There was an interesting piece in the Financial Times recently which speculated that Cloud Computing is a threat to the business model of the Indian IT outsourcing industry. It's a point which has made before, summed up nicely by NetSuite CEO Zach Nelson when he noted that “There will be an Accenture of The Cloud; whether it will be Accenture remains to be seen.”
The FT article was based on an interview with the chief executive of Infosys, Kris Gopalakrishnan who noted: "The slowdown has forced companies to look at Cloud Computing seriously . . . it is a change that is happening and if we are not adapting to that change we may get caught out. The question is how much the market will move to the new form of computing."
Certainly there's plenty of activity going on among the outsourcing providers to position themselves within The Cloud. Recent interviews with senior executives of Patni, for example, have seen that Indian firm laying out its credentials to stake a claim on Cloud-based services revenues. Among the Western outsourcing firms, the likes of Capgemini already has a strong SaaS offering while BT is building its own Cloud Computing portfolio out from multiple perspectives – applications, consulting and infrastructure.
So is Cloud a threat or an opportunity for such firms. Well, it's interesting that if you talk to a typical XYZ outsourcing/consulting firm, the people in the embryonic Cloud practices are evangelically enthused by the opportunity. Those in the Oracle practices sort of get it, recognise it's going to happen, but would rather we didn't raise the subject right now. Those in the SAP practices want little or nothing to do with such heretical talk and would rather you just went away.
What is certain is that the emergence of Cloud Computing does mean an end to the site of coachloads of consultants turning up in the car park on day one of a major ERP implementation and that has serious implications for the revenue model of many outsourcing/consulting firms. It's akin to the challenge that faces the ERP application vendors such as SAP. Shifting to a Cloud-based subscription model will impact irreversibly on the business model they're used to.
On the other hand, as Gopalakrishnan notes that Cloud Computing could also lead to new opportunities for firms such as his own, enabling it to reach down into the mid-market companies that currently do not feature greatly on Infoysys balance sheet. There's also an enormous need for infrastructure to accommodate multi-tenancy and that means work for data centre management firms and by extensions outsourcers.
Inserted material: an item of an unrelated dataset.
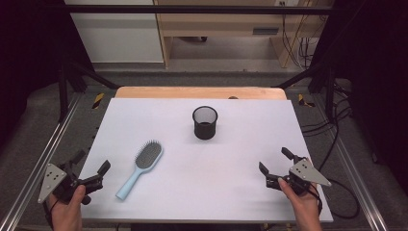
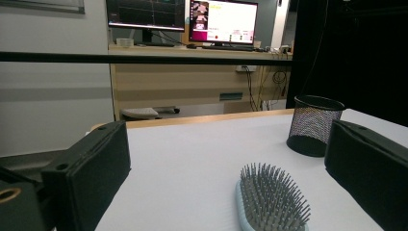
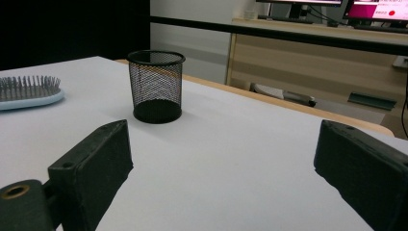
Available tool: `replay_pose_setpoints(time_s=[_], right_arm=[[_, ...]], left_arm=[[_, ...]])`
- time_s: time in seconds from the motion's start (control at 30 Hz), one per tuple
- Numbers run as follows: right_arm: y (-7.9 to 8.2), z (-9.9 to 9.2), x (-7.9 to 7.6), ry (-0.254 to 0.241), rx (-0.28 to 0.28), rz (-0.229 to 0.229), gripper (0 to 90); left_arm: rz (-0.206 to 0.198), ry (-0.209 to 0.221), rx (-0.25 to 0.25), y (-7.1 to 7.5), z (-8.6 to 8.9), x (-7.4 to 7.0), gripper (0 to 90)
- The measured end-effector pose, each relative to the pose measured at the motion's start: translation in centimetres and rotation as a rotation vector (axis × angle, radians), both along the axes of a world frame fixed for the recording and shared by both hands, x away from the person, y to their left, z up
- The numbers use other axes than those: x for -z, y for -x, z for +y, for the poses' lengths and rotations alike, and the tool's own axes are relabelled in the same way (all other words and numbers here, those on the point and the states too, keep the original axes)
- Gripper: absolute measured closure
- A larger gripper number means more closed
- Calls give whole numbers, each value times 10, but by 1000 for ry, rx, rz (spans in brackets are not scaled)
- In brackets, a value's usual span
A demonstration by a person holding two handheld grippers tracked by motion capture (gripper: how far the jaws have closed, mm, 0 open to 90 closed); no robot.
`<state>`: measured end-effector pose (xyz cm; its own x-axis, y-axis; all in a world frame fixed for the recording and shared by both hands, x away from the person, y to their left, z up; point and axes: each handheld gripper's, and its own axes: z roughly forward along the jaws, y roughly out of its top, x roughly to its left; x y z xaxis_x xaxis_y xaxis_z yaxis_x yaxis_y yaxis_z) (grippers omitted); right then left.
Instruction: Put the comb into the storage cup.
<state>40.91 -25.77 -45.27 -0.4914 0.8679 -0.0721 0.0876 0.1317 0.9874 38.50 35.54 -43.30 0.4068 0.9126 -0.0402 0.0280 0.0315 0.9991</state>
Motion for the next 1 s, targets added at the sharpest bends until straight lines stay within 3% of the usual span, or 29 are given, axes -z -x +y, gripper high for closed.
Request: replay_pose_setpoints(time_s=[0.4,0.63,0.87,1.0], right_arm=[[0,2,0,7,7,33,62],[0,2,0,9,16,49,63],[-1,1,0,11,25,58,63],[-1,0,1,7,29,65,63]], left_arm=[[10,-10,-28,-1,-1,0,20],[51,4,-37,-2,1,2,24],[75,-10,-32,-2,-1,2,26],[103,-41,-41,-4,-4,3,26]])
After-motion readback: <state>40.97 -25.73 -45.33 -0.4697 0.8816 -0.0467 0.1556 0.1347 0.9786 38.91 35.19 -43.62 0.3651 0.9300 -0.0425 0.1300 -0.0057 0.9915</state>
There's also change management and strategic planning implications to be taken into account for any significant move to The Cloud and that's bread and butter stuff for an Accenture or an IBM. Then there's the G-Cloud initiative and all those lovely contracts still to come from the outsourcer's happy hunting ground of the public sector.
What will be interesting to observe is to see how the leading firms respond to the challenges and opportunities they face. If the Tories win the next general election it's likely that large parts of the hopeless NHS National Programme for IT will be torn up and replaced with a Cloud alternative. What that means for the existing contracts with the likes of BT and CSC remains to be seen. Will they be ready to renegotiate for a Cloud-based alternative or will they want a pay-off? The contractual aspects of the NHS programme have been cloaked in controversy all the way through; a move to The Cloud may do little to change that state of affairs.
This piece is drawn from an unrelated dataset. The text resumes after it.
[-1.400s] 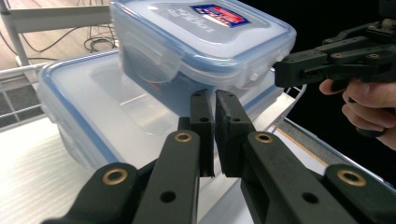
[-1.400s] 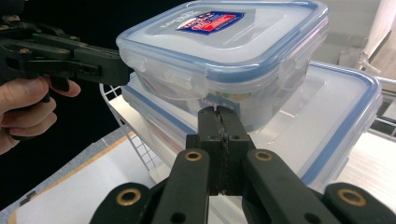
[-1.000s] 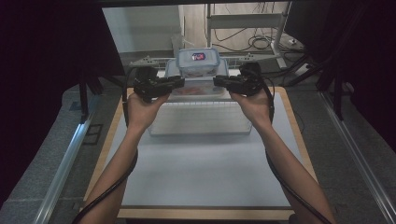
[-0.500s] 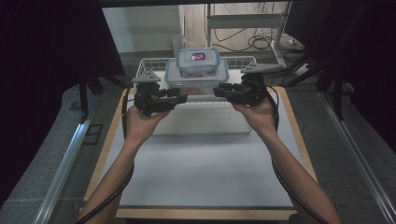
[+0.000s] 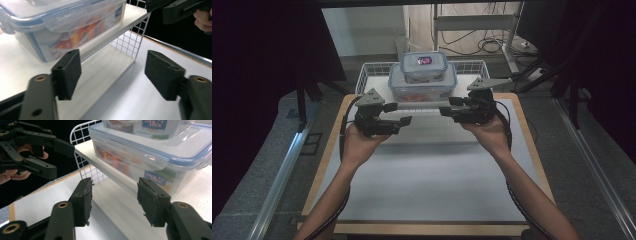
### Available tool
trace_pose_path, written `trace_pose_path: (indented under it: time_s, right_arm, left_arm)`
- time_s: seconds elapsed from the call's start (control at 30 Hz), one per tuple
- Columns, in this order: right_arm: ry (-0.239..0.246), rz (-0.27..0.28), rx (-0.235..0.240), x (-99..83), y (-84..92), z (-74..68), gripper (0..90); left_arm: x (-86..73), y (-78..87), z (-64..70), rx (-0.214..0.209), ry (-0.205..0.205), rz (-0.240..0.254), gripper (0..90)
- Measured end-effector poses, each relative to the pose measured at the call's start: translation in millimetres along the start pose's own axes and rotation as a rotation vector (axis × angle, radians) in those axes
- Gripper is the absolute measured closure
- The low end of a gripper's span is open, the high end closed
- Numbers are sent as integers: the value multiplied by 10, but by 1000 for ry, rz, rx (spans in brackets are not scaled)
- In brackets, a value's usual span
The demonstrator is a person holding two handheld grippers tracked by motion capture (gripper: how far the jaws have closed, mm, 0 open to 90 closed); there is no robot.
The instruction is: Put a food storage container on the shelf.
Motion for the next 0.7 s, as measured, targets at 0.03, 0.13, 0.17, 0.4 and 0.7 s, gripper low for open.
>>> trace_pose_path:
  time_s: [0.03, 0.13, 0.17, 0.4, 0.7]
  right_arm:
    - [3, -3, -1, -5, 3, -7, 434]
    - [13, -10, -5, -24, 13, -36, 397]
    - [13, -12, -6, -29, 19, -47, 383]
    - [46, -28, -10, -81, 36, -123, 312]
    - [30, -19, -2, -168, 87, -155, 229]
  left_arm:
    - [-14, 4, 6, 4, -4, -3, 267]
    - [-58, 14, 27, 10, -11, -4, 224]
    - [-69, 16, 30, 9, -11, -4, 216]
    - [-172, 42, 63, 17, -10, -5, 143]
    - [-301, 110, 56, 30, 16, -6, 83]
Point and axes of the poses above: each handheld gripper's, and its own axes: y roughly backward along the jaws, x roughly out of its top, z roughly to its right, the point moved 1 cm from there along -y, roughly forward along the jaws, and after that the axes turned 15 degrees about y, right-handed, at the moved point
But that's for the future. For now, it's clear that the savvy outsourcing/consulting firm should be ramping up its Cloud credentials and putting in place the skills and capabilities necessary to exploit what could be a fantastic new set of markets for them. There will still be a role for the outsourcing old guard and the old way of doing things – we still haven't seen the back of mainframes despite the number of predictions of its demise and they all still need managing! - but what we will see is the emergence of new demands on outsourcers from Cloud-hungry end users.
There will be an Accenture of The Cloud. Who it is remains to be seen.